# [Task brief]
Write out each line of the listing as it stands, without the images.
*** Opening Available data ***
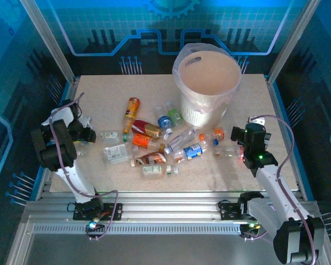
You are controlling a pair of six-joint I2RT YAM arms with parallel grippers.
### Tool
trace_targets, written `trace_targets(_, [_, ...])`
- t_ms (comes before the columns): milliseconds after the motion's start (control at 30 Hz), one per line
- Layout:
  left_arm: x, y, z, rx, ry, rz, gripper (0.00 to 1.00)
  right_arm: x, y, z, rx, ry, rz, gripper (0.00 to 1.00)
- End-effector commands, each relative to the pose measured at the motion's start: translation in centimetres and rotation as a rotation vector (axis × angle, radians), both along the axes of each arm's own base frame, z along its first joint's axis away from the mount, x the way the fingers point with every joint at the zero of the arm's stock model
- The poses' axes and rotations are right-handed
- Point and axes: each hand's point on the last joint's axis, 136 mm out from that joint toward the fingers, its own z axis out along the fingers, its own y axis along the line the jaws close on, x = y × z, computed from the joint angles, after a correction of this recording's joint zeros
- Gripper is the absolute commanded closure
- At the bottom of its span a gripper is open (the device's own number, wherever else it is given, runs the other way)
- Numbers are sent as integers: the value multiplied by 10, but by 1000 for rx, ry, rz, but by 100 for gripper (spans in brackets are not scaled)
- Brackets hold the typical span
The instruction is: Put the plastic bottles in the bin
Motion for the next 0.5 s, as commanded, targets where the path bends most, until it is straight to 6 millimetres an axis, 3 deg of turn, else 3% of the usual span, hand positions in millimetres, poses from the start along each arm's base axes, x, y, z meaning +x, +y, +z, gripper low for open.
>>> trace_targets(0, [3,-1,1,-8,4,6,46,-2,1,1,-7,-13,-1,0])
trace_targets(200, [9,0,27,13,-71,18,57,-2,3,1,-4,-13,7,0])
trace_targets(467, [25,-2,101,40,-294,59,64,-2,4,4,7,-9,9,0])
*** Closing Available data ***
# [Result of the task]
You are controlling a pair of six-joint I2RT YAM arms with parallel grippers.
### Tool
trace_targets, written `trace_targets(_, [_, ...])`
- t_ms (comes before the columns): milliseconds after the motion's start (control at 30 Hz), one per line
- Layout:
  left_arm: x, y, z, rx, ry, rz, gripper (0.00 to 1.00)
  right_arm: x, y, z, rx, ry, rz, gripper (0.00 to 1.00)
- End-effector commands, each relative to the pose measured at the motion's start: translation in centimetres and rotation as a rotation vector (axis × angle, radians), both along the axes of each arm's own base frame, z along its first joint's axis away from the mount, x the way the fingers point with every joint at the zero of the arm's stock model
- The poses' axes and rotations are right-handed
- Point and axes: each hand's point on the last joint's axis, 136 mm out from that joint toward the fingers, its own z axis out along the fingers, its own y axis along the line the jaws close on, x = y × z, computed from the joint angles, after a correction of this recording's joint zeros
- Gripper is the absolute commanded closure
- At the bottom of its span a gripper is open (the device's own number, wherever else it is given, runs the other way)
- Numbers are sent as integers: the value multiplied by 10, but by 1000 for rx, ry, rz, but by 100 for gripper (spans in brackets are not scaled)
- Brackets hold the typical span
The instruction is: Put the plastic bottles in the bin
Motion for the next 0.5 s, as commanded, targets where the path bends most, until it is straight to 6 millimetres an axis, 3 deg of turn, else 3% of the usual span, hand positions in millimetres, poses from the start along each arm's base axes, x, y, z meaning +x, +y, +z, gripper low for open.
>>> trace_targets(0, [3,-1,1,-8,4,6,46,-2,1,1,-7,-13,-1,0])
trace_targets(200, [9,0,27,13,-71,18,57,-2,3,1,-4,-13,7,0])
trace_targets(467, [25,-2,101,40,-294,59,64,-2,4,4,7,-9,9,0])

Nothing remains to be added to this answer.